• **What needs to be done**: Going through the listing below, tally the lines that contain the word "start" and give only that figure.

• **Data**:
******

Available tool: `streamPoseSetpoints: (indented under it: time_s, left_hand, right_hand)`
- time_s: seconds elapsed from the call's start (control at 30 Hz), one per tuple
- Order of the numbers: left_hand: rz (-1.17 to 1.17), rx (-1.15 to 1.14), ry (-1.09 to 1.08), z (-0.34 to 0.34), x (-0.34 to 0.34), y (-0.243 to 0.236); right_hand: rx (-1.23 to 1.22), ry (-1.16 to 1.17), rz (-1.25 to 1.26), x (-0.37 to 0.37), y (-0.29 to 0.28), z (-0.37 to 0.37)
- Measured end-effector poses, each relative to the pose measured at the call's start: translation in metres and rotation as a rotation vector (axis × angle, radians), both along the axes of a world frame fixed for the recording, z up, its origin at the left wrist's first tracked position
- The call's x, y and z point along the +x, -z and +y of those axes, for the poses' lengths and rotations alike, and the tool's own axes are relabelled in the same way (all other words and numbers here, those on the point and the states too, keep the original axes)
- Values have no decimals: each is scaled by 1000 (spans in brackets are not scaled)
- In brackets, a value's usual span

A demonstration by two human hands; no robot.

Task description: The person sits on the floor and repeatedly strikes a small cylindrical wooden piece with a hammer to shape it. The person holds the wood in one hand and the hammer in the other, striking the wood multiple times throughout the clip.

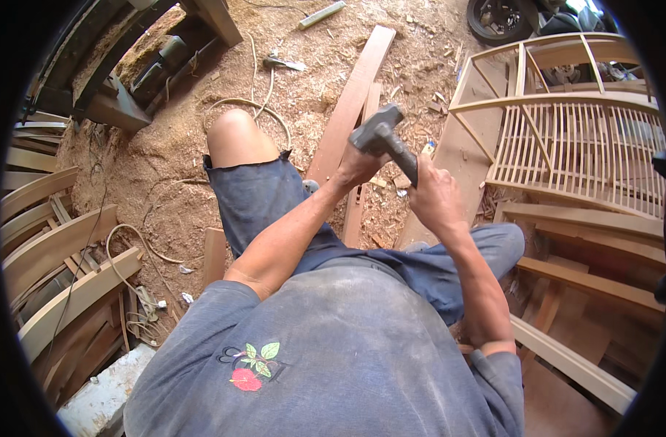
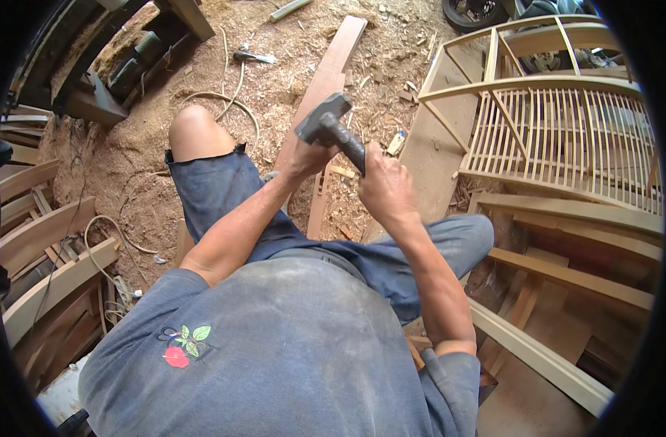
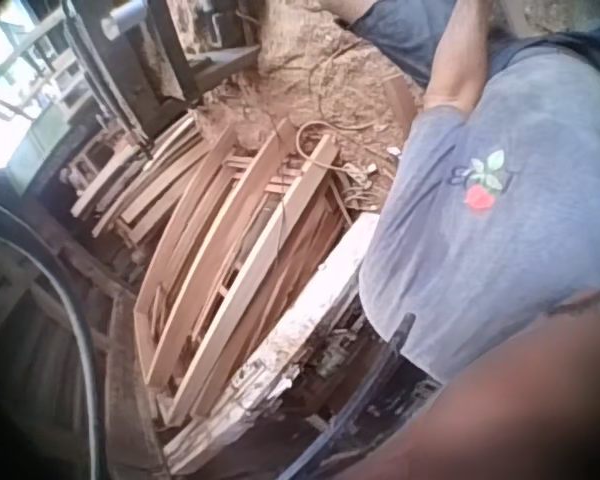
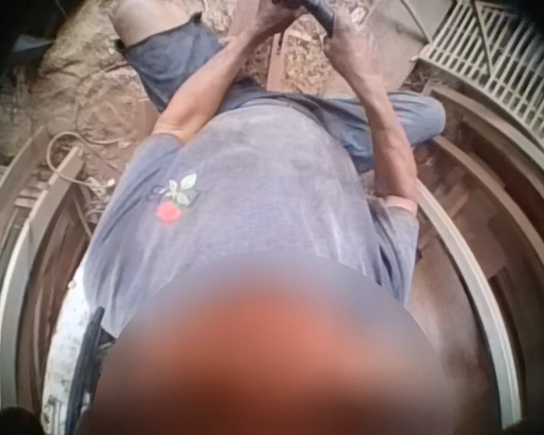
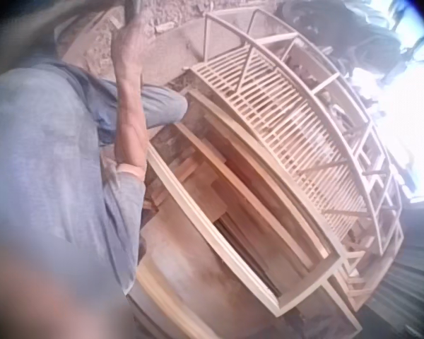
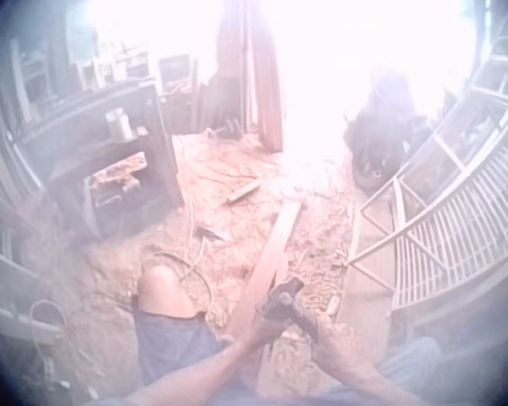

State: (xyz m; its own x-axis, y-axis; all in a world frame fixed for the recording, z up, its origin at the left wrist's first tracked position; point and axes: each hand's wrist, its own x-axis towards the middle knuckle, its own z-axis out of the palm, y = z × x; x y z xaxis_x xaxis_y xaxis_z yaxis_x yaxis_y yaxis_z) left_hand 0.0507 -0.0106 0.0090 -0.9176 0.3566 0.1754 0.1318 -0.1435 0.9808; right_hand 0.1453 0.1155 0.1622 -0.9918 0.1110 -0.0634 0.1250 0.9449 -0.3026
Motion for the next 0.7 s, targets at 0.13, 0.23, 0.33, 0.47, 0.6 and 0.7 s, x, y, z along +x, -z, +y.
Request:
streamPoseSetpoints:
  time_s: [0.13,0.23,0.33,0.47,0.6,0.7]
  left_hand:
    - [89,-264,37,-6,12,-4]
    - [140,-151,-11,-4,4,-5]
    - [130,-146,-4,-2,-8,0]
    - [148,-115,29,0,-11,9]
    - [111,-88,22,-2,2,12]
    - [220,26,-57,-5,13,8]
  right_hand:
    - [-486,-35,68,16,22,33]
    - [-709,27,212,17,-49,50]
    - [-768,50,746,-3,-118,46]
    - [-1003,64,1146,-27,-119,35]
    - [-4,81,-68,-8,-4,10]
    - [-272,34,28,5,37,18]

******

• **Completed task**: 2